Star Rapid
- Formerly: Star Prototype
- Founded: 2005
- Founder: Gordon George Styles
- Area served: Global
- Website: www.starrapid.com

= Star Rapid =

Manufacturing company in China

Star Rapid is a global rapid prototyping, rapid tooling and low-volume manufacturing company located in Zhongshan, Guangdong Province, China. The company was founded in 2005 by Gordon George Styles, a British engineer and U.K. rapid prototyping veteran who now serves as president and CEO. Star Rapid offers a range of advanced manufacturing services including plastic injection molding, CNC machining, metal 3D printing, pressure die casting, Vacuum casting (elastomers) and a range of finishing services targeting the consumer, automotive, medical and aerospace industries. The company has a 60,000 ft^{2} facility and more than 250 global employees. Today, they have served over 2,400+ companies worldwide across 60+ countries.

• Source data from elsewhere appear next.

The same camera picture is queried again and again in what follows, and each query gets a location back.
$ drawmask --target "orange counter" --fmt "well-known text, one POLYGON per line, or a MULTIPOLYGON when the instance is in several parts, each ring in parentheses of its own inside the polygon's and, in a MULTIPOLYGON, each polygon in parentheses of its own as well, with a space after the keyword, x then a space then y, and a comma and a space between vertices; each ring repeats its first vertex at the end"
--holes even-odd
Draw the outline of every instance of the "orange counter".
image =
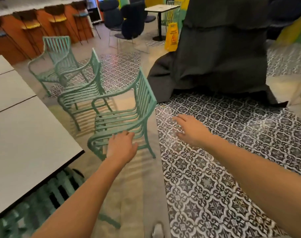
MULTIPOLYGON (((89 20, 86 17, 82 17, 82 24, 84 26, 84 30, 82 30, 82 25, 80 23, 80 20, 79 18, 77 18, 77 25, 78 28, 80 29, 78 34, 76 23, 73 17, 73 14, 76 13, 77 11, 74 8, 72 8, 70 5, 66 5, 65 15, 68 21, 59 24, 60 31, 61 31, 60 36, 67 36, 69 30, 69 33, 71 34, 70 37, 72 43, 79 42, 79 39, 77 37, 79 34, 82 40, 85 40, 85 35, 87 36, 87 38, 93 37, 89 20)), ((24 52, 32 59, 39 56, 38 49, 35 47, 37 51, 37 53, 35 53, 32 45, 29 43, 29 40, 26 36, 26 31, 22 29, 23 23, 17 20, 16 18, 14 18, 12 15, 3 16, 2 18, 3 18, 2 28, 5 30, 5 32, 8 35, 10 35, 15 40, 15 42, 19 45, 19 47, 21 47, 24 50, 24 52)), ((49 22, 49 19, 52 19, 52 15, 46 13, 43 9, 38 10, 39 22, 44 27, 44 29, 46 30, 49 36, 55 36, 55 32, 49 22)), ((34 30, 30 30, 29 33, 33 36, 33 39, 37 43, 37 47, 42 52, 43 34, 41 32, 41 29, 35 28, 34 30)), ((0 38, 0 54, 3 55, 6 58, 6 60, 12 65, 26 59, 26 57, 23 56, 17 50, 17 48, 15 48, 14 44, 7 37, 0 38)))

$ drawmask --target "floor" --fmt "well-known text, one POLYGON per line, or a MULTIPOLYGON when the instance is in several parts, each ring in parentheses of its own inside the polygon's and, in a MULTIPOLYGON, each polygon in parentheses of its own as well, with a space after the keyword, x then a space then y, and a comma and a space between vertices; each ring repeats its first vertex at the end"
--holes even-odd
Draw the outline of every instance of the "floor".
MULTIPOLYGON (((96 50, 107 91, 126 87, 134 80, 139 66, 147 75, 155 60, 166 53, 163 43, 151 39, 156 34, 156 22, 146 24, 145 32, 136 40, 136 47, 149 50, 150 54, 136 51, 129 42, 122 42, 117 53, 108 46, 109 31, 103 24, 97 28, 101 40, 96 37, 83 45, 77 43, 73 53, 79 62, 85 63, 92 48, 96 50)), ((112 37, 111 45, 116 45, 112 37)), ((171 120, 178 113, 194 115, 213 133, 301 175, 301 45, 270 44, 268 60, 267 84, 279 101, 290 100, 291 106, 272 109, 249 98, 199 93, 174 95, 168 103, 158 104, 148 120, 156 159, 152 159, 148 150, 139 151, 120 173, 103 205, 102 211, 119 221, 122 228, 116 230, 97 221, 92 237, 150 237, 156 221, 164 223, 166 238, 286 235, 212 156, 177 140, 173 132, 178 127, 171 120)), ((40 60, 36 68, 49 66, 48 60, 40 60)), ((93 134, 95 114, 88 112, 79 117, 81 132, 77 132, 68 114, 57 104, 56 97, 63 88, 52 85, 53 97, 48 98, 28 72, 26 63, 15 68, 86 151, 71 167, 78 168, 88 178, 101 164, 86 146, 93 134)), ((110 100, 111 107, 119 110, 133 104, 132 92, 110 100)))

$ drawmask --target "black chair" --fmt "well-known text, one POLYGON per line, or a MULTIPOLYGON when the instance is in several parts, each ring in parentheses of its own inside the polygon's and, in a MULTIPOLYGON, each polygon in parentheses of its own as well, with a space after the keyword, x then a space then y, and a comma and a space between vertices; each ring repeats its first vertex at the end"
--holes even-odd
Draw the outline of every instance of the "black chair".
POLYGON ((103 12, 104 25, 110 30, 109 32, 109 47, 111 31, 120 32, 124 18, 120 9, 118 0, 104 0, 99 2, 100 11, 103 12))
POLYGON ((126 18, 122 24, 122 33, 117 33, 114 36, 118 39, 132 40, 134 47, 134 38, 142 34, 145 27, 145 2, 138 1, 121 8, 121 13, 126 18))
POLYGON ((276 40, 284 27, 290 26, 301 16, 301 0, 269 0, 267 39, 276 40))
MULTIPOLYGON (((145 0, 129 0, 130 3, 135 3, 135 2, 139 2, 139 1, 144 1, 145 0)), ((145 23, 150 23, 156 20, 156 16, 153 15, 148 15, 148 12, 145 11, 145 23)))

Throughout the company's history, it has been involved in multiple high-profile projects, from providing parts to restore the historic Charlotte-Genesee Lighthouse on Lake Ontario to components for the Florida Institute for Human and Machine Cognition's Mina v2 exoskeleton, which competed in the first ever Cybathlon.

Star Rapid has sales offices in the United States, United Kingdom, Australia and Germany. The company has created parts for more than 400 American companies and was named a "Best Online 3D Printing Service" by ALL3DP.